[Collected data]
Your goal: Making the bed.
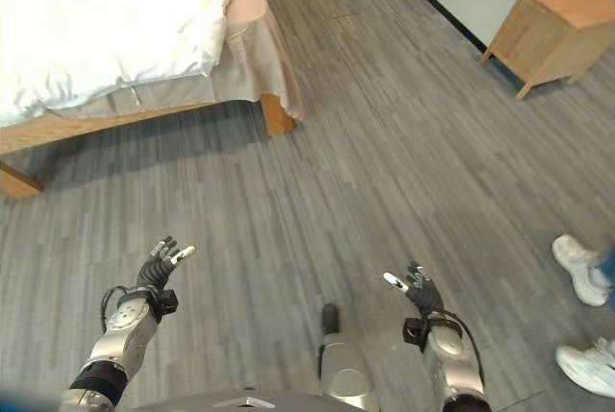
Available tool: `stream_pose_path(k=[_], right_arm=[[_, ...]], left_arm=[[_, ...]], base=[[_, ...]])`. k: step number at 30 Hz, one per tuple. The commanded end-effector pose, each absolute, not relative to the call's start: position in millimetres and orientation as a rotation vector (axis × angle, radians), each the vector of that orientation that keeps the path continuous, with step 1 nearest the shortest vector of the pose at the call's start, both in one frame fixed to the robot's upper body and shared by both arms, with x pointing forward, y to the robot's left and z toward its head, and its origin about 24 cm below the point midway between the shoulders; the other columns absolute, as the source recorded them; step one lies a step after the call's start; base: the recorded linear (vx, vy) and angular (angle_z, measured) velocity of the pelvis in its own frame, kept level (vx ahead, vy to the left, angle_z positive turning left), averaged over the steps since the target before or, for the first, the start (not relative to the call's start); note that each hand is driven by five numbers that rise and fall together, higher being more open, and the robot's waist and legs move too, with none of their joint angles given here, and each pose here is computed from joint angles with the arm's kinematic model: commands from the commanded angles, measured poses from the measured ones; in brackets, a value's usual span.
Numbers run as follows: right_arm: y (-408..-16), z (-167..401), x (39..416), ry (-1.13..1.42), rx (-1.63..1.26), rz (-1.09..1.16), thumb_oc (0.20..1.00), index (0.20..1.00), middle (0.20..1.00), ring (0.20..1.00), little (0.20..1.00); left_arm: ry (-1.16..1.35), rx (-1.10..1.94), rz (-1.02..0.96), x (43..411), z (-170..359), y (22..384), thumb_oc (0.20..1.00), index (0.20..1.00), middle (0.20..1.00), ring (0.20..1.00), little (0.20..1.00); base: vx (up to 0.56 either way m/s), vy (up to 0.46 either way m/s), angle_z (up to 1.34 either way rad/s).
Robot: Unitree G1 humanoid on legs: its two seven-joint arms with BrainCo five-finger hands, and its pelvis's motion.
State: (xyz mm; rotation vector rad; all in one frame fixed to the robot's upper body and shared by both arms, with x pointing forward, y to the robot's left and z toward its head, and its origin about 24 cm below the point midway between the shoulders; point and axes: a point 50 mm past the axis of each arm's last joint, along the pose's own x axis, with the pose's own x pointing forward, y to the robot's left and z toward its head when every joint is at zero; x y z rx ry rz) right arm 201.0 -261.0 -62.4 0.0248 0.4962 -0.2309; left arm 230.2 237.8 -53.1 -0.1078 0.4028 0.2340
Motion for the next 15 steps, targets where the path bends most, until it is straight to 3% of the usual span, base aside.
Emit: stream_pose_path(k=[1,6,8,15], right_arm=[[-292.9,-17.1,221.9,0.306,-0.05,-0.271,1.0,1.0,1.0,1.0,1.0],[-302.3,1.9,237.5,0.235,-0.068,-0.284,1.0,1.0,1.0,1.0,1.0],[-296.7,5.9,245.9,0.221,-0.109,-0.24,1.0,1.0,1.0,1.0,1.0],[-253.9,-2.9,253.7,0.228,-0.074,-0.077,1.0,1.0,1.0,1.0,1.0]], left_arm=[[0.209,-0.086,0.178,263.0,-10.4,240.1,1.0,1.0,1.0,1.0,1.0],[0.23,-0.102,0.155,263.7,-16.9,232.4,1.0,1.0,1.0,1.0,1.0],[0.233,-0.072,0.143,259.8,-17.8,234.5,1.0,1.0,1.0,1.0,1.0],[0.205,-0.039,0.165,248.2,-10.5,248.3,1.0,1.0,1.0,1.0,1.0]], base=[[0.31,-0.255,0.12],[0.7,-0.199,0.25],[0.87,-0.098,-0.31],[0.53,0.008,-0.14]])
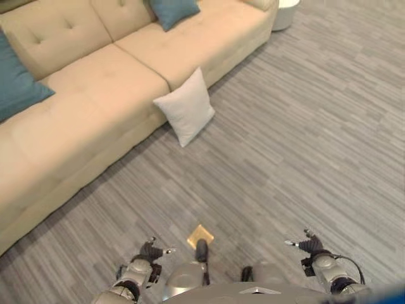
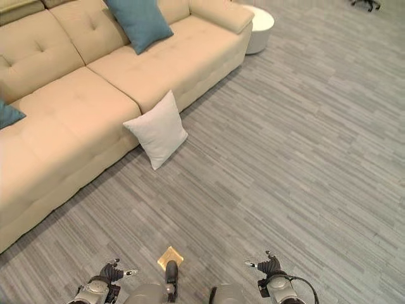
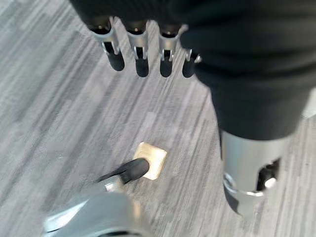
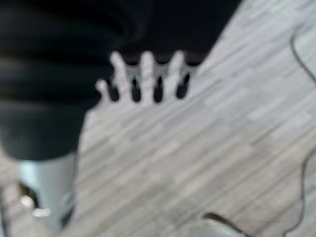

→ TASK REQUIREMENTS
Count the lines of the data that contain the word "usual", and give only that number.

→ TASK SOLUTION
2